Per quanto riguarda l’adozione della cedolare secca, nella colonna 5 viene indicato un codice che individua la percentuale del canone riportata in quella successiva: l’85% (o il 75%), in caso di tassazione ordinaria, il 100% dell’affitto percepito se si è scelta la cedolare secca. Nella colonna 11 c’è la casella “opzione cedolare secca” che devono barrare i proprietari che hanno deciso di adottare il nuovo regime.

Per quanto riguarda la detrazione 36% per le ristrutturazioni edilizie, si segnala che da quest’anno è stato soppresso l’obbligo dell’invio della comunicazione di inizio lavori al Centro operativo di Pescara (Cop).

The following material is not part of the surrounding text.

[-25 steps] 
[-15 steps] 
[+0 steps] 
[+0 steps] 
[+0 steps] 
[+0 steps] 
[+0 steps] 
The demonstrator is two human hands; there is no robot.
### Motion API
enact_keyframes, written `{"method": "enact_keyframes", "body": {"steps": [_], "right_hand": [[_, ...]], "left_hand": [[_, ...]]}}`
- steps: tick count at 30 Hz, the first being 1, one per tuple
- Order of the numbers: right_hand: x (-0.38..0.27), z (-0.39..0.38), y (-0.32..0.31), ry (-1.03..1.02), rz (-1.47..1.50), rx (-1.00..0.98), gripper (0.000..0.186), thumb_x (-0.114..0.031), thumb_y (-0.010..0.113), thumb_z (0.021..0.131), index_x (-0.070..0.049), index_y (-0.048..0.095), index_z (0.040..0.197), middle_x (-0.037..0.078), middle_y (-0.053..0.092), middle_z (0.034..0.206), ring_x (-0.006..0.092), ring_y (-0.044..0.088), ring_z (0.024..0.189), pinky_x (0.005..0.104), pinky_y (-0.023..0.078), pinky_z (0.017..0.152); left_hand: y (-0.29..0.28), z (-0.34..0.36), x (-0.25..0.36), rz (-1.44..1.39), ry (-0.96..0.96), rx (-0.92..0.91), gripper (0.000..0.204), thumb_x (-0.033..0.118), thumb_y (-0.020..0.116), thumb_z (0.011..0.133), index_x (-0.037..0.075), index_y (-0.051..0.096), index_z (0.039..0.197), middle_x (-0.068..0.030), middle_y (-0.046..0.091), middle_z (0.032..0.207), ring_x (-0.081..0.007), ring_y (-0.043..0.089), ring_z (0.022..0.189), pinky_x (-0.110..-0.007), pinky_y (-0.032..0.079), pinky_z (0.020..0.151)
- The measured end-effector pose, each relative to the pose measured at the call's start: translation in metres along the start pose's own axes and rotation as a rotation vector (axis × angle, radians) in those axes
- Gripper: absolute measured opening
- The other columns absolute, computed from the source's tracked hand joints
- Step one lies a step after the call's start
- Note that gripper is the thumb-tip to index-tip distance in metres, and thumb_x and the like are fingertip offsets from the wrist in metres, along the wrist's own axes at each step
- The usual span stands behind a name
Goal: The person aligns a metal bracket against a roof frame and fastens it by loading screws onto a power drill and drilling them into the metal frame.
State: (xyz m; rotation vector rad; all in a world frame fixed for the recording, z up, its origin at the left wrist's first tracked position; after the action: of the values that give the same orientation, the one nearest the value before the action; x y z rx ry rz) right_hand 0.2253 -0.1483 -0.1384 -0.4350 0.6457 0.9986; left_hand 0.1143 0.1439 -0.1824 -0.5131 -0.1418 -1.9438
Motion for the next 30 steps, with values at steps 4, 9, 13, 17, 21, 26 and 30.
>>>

Bisogna riportare solo i dati che identificano l’immobile nella sezione del quadro E, creata ad hoc. Chi ha già inviato la comunicazione al Cop troverà un’apposita casella da barrare.

Nuovi spazi nella bozza del modello 730/2012 per la riduzione dell’acconto Irpef 2011: nel quadro F, due nuovi campi tengono conto del differimento del pagamento di 17 punti percentuali relativi agli acconti di Irpef e alla cedolare secca 2011. Questi spazi indicano il credito d’imposta compensato in F24 nel caso di versamento di uno o di entrambi gli acconti in misura piena.

Inoltre, in base alle disposizioni contenute nel Dl 98/2011, dalla prossima dichiarazione dei redditi è possibile destinare il contributo del 5 per mille per il finanziamento delle attività di tutela, promozione e valorizzazione dei beni culturali e paesaggistici.

Per il contributo di solidarietà, coloro che hanno un reddito complessivo annuo lordo superiore a 300mila devono versare il 3% della somma eccedente tale soglia e per questo devono barrare la loro sezione nel quadro C dove ci sono due campi: il primo per indicare il reddito al netto della riduzione operata dal sostituto, il secondo per l’ammontare del contributo.